Start of ENTRIES PROVIDED
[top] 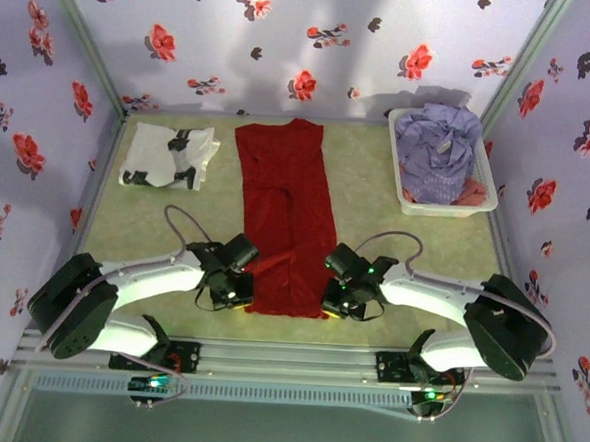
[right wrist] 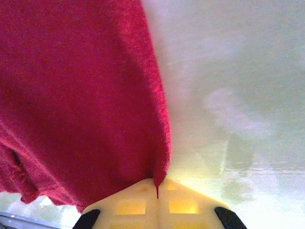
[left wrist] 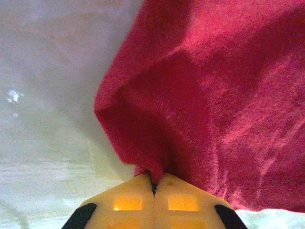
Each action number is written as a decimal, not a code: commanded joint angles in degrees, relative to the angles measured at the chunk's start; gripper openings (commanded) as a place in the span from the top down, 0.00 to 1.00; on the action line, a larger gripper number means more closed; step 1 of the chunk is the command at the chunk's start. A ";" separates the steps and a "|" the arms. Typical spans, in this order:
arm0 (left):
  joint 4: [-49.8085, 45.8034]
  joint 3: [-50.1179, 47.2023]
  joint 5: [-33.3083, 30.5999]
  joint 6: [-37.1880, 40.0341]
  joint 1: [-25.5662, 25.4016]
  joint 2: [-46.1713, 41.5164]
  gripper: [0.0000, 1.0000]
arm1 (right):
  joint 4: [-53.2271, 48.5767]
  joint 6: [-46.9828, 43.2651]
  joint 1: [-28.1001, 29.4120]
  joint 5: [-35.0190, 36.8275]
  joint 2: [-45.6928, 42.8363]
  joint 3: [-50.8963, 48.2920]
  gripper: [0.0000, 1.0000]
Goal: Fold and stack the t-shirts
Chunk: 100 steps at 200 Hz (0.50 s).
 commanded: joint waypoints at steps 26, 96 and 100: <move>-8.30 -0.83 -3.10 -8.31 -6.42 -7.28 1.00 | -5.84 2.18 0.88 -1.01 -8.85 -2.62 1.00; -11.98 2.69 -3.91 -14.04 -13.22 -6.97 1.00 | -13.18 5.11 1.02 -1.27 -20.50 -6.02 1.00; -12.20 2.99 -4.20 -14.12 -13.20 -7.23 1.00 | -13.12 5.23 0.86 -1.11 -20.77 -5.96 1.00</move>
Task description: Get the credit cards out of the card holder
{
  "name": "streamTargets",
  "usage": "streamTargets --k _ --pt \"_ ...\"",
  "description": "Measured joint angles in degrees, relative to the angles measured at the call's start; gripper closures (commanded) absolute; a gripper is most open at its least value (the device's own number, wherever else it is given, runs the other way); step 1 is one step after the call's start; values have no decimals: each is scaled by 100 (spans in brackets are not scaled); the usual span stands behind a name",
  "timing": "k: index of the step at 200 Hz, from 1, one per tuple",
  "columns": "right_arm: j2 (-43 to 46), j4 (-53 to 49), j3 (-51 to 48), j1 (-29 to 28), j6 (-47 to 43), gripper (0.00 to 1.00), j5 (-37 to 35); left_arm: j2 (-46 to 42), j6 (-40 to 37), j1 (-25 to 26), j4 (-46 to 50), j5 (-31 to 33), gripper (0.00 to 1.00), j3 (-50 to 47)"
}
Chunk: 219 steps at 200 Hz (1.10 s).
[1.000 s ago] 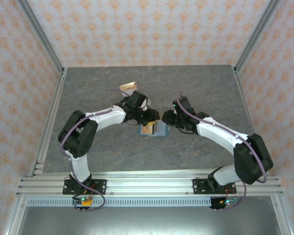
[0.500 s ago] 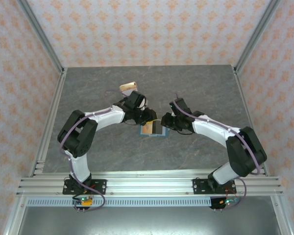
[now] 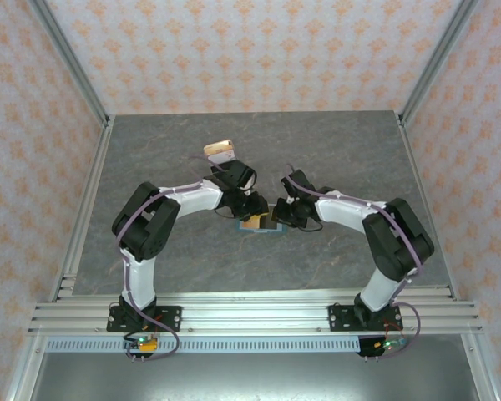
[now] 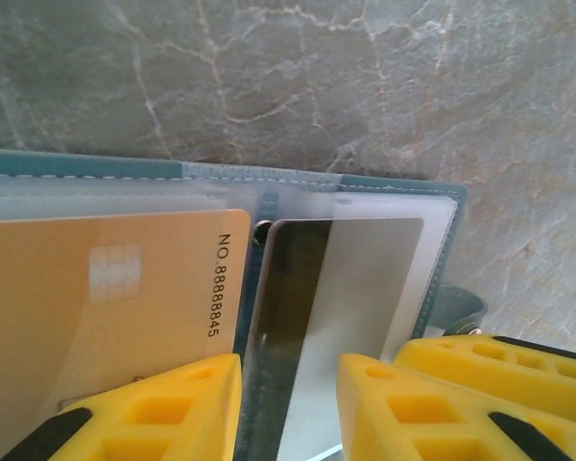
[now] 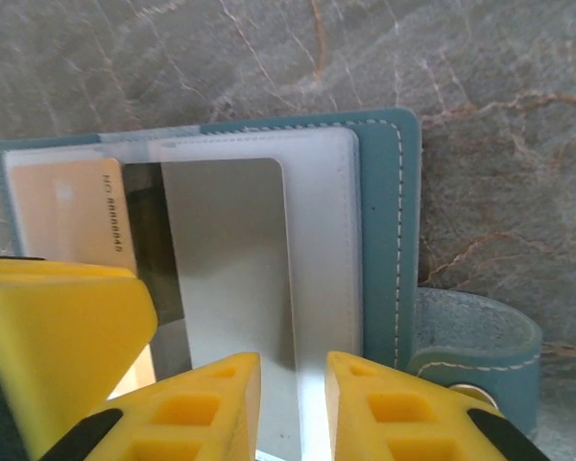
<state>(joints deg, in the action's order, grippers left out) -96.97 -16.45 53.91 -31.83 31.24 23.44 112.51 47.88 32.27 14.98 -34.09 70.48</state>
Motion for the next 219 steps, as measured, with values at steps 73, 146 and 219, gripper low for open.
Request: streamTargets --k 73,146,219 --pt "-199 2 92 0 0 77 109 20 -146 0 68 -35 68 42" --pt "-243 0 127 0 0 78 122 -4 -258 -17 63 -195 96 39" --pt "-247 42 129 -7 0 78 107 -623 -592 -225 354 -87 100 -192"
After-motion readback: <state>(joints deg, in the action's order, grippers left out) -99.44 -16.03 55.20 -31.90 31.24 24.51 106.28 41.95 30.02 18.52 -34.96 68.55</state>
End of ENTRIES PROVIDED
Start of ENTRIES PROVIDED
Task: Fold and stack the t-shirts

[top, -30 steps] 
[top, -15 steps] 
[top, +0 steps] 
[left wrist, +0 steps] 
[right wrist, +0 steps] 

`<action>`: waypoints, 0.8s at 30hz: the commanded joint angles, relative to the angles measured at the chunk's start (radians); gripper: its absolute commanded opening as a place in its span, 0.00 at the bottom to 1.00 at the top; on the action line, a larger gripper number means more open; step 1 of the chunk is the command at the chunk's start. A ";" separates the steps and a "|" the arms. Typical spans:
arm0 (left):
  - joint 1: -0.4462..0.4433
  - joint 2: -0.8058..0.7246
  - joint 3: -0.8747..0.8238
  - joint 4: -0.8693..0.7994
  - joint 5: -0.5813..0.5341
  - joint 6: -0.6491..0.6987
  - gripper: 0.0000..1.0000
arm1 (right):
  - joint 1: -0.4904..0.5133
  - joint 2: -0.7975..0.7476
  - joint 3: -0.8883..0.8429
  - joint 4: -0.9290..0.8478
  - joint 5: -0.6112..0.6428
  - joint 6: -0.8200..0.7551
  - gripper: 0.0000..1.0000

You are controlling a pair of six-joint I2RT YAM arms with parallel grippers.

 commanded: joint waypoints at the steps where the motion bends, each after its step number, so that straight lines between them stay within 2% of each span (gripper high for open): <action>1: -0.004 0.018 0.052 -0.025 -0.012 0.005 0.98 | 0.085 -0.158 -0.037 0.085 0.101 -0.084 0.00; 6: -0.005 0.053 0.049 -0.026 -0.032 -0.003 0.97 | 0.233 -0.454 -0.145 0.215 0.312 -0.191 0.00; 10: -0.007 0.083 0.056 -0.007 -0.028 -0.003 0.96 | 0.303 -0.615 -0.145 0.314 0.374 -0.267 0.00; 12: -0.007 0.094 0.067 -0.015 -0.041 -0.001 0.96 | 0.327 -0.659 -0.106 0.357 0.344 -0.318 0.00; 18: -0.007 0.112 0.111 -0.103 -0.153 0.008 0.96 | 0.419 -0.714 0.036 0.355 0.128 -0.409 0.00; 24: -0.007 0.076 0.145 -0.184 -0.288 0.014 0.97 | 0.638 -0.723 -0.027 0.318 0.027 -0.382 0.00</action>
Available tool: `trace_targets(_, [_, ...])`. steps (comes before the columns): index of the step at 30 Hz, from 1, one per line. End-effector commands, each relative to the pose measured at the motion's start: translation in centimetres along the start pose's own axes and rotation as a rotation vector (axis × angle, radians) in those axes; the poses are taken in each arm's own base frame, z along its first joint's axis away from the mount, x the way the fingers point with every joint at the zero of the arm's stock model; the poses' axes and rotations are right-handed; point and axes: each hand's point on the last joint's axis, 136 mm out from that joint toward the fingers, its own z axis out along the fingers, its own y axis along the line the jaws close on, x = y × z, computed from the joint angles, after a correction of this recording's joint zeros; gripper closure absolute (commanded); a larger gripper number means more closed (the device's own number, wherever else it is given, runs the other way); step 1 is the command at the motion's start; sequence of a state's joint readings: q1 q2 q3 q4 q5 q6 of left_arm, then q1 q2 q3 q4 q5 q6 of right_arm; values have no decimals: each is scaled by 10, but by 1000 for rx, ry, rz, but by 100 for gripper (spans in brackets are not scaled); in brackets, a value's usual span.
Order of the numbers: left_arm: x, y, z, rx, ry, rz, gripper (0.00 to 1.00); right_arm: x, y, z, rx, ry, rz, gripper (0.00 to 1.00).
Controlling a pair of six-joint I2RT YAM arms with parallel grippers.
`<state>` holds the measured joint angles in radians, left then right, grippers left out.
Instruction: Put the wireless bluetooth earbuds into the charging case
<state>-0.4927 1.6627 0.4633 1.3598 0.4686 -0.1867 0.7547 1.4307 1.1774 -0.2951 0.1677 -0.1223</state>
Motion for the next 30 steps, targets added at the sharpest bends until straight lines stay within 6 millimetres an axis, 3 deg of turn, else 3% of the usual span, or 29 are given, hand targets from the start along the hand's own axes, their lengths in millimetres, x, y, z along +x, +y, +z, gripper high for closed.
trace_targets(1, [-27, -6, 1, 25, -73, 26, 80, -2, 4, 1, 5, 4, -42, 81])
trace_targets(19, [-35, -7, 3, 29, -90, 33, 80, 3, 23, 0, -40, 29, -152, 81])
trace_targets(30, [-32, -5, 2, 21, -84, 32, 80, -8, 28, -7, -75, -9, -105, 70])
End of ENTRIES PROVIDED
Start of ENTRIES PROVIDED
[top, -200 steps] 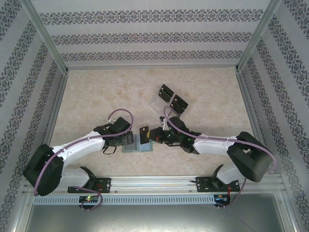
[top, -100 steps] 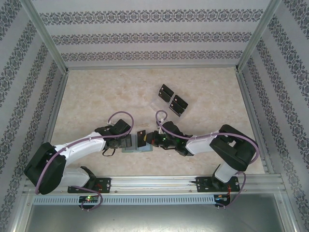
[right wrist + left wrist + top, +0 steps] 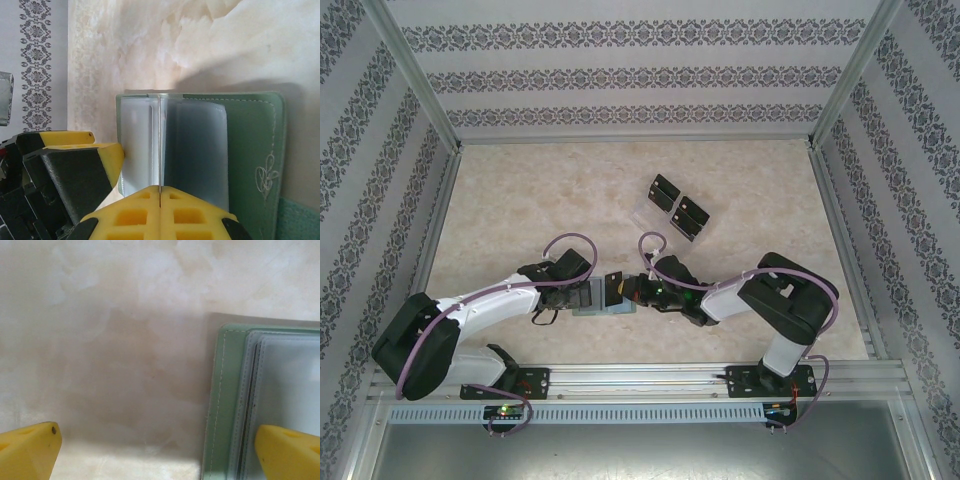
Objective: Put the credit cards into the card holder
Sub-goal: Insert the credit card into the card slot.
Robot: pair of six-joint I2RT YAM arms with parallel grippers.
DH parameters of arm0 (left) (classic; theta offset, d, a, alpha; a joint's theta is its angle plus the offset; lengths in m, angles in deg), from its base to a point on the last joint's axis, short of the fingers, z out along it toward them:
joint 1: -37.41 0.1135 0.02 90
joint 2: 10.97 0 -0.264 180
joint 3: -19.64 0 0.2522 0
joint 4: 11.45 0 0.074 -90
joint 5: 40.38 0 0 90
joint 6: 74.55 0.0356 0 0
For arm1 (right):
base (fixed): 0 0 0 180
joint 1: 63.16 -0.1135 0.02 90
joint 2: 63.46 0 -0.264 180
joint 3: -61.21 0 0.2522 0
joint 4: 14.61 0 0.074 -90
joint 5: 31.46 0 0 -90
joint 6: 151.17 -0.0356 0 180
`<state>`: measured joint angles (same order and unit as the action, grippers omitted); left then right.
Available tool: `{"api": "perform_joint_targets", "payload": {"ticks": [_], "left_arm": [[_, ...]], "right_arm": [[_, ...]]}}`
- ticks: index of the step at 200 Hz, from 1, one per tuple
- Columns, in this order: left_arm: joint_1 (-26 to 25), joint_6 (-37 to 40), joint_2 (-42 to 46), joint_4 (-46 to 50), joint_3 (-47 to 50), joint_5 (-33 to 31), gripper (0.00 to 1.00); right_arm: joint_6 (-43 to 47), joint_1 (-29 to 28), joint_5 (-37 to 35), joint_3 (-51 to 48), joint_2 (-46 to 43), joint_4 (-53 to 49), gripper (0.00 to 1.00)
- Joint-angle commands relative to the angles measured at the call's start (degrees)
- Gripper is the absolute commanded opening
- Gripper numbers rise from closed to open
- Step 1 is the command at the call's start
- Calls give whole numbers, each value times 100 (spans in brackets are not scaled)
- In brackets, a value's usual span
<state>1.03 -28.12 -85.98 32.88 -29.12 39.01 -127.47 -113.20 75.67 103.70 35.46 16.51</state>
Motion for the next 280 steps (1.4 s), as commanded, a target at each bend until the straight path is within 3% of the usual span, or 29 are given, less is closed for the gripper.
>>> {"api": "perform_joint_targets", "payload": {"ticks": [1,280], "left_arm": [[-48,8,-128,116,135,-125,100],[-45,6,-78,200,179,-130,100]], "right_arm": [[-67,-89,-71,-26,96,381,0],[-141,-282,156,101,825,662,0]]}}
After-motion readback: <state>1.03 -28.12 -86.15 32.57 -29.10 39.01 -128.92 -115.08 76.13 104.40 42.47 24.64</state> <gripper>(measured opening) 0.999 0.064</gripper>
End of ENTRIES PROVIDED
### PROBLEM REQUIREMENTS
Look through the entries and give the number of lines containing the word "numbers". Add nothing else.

### EXERCISE ANSWER
3